1.4.3 Working principle of motor
Motor work on the principle of electromagnetic induction. Electromagnetic
induction implies that, when a current-carrying conductor is placed in a
magnetic field such that the direction of current is perpendicular to the
magnetic field, it experiences a force. This force causes the conductor to move.
Do you know how an electric motor works? An electric motor, as shown in Fig.
1.31 consists of a rectangular coil ABCD of insulated copper wire. The coil is
placed between a magnetic field such that the its arm AB and CD are
perpendicular to the direction of the magnetic field. The ends of the coil are
connected to the two halves P and Q of a split ring. The inner sides of these
halves are insulated and attached to an axle. The external conducting edges
of P and Q touch two conducting stationary brushes X and Y, respectively. As
shown in the Fig. 1.39 current in the coil ABCD enters from the source battery
through conducting brush X and flows back to the battery through brush Y.

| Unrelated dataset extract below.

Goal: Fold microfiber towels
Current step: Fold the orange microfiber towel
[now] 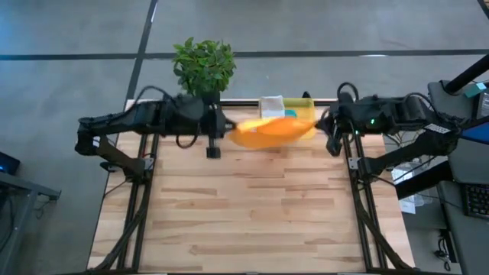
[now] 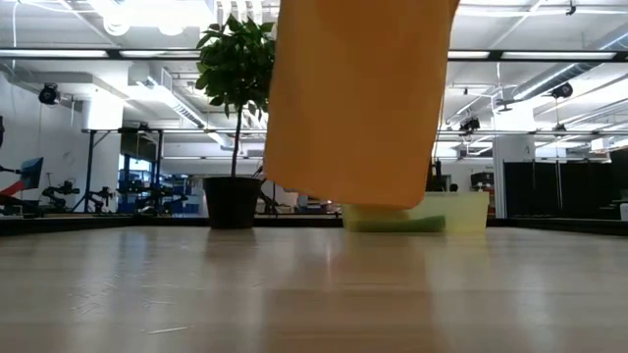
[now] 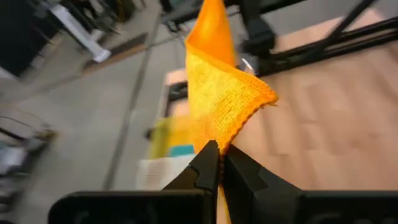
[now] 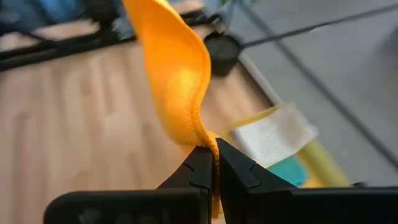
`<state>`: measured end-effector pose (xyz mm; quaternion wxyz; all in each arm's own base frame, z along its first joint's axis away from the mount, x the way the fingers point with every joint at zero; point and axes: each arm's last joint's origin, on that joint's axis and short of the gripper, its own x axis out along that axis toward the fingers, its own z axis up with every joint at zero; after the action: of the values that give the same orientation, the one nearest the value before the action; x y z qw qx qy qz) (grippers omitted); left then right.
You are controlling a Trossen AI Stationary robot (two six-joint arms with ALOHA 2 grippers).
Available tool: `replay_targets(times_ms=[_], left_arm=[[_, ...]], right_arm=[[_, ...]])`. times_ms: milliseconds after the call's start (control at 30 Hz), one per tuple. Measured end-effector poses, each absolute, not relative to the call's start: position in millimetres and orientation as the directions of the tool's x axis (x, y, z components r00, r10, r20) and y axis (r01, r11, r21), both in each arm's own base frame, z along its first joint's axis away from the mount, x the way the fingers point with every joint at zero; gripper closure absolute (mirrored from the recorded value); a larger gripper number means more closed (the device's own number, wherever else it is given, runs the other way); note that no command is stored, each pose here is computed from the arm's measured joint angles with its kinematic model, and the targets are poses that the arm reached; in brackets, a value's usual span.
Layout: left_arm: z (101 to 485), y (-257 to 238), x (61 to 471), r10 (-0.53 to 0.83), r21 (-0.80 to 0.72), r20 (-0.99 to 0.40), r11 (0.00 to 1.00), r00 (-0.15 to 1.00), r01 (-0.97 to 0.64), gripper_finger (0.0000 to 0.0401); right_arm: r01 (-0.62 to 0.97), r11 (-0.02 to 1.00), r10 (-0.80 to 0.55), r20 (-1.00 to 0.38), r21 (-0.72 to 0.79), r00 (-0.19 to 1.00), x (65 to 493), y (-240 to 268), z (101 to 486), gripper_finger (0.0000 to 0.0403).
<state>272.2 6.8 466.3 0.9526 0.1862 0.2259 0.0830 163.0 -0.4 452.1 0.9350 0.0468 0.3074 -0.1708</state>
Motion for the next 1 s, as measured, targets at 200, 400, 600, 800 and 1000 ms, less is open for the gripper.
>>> replay_targets(times_ms=[200, 400, 600, 800, 1000], left_arm=[[436, -45, 277, 0.089, 0.248, -0.488, 0.968, 0.868, 0.04, 0.0401], [402, -102, 270, -0.003, 0.086, -0.548, 0.995, 0.837, 0.059, 0.0401], [399, -156, 259, -0.247, -0.125, -0.421, 0.969, 0.873, 0.214, 0.0401], [408, -163, 249, -0.325, -0.229, -0.337, 0.939, 0.884, 0.258, 0.0401], [385, -136, 241, -0.151, -0.106, -0.428, 0.988, 0.891, 0.116, 0.0401]], right_arm=[[0.229, 0.97, -0.127, -0.642, 0.078, 0.756, 163, 37, 438, 0.0395], [0.158, 0.957, 0.045, -0.665, 0.242, 0.745, 160, 81, 417, 0.0395], [0.05, 0.823, 0.299, -0.508, 0.565, 0.808, 160, 137, 402, 0.0395], [0.002, 0.703, 0.386, -0.383, 0.712, 0.839, 162, 154, 398, 0.0394], [0.143, 0.768, 0.269, -0.517, 0.625, 0.813, 170, 135, 378, 0.0395]])
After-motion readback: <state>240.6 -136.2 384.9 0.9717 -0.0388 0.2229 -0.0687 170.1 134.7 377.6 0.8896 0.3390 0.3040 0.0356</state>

Notice that the current in arm AB of the coil flows from A to B. In arm CD it
flows from C to D, that is, opposite to the direction of current through arm AB.
On applying Fleming’s left hand rule for the direction of force on a current-
carrying conductor in a magnetic field as shown in Fig. 1.38.
More to know:
Fleming Left Hand Rule
If we stretch our left hand in such way that forefinger, middle finger, and
thumb are perpendicular to each other, then forefinger represent magnetic
field, middle finger represent direction of current, then thumb represent the
direction of force.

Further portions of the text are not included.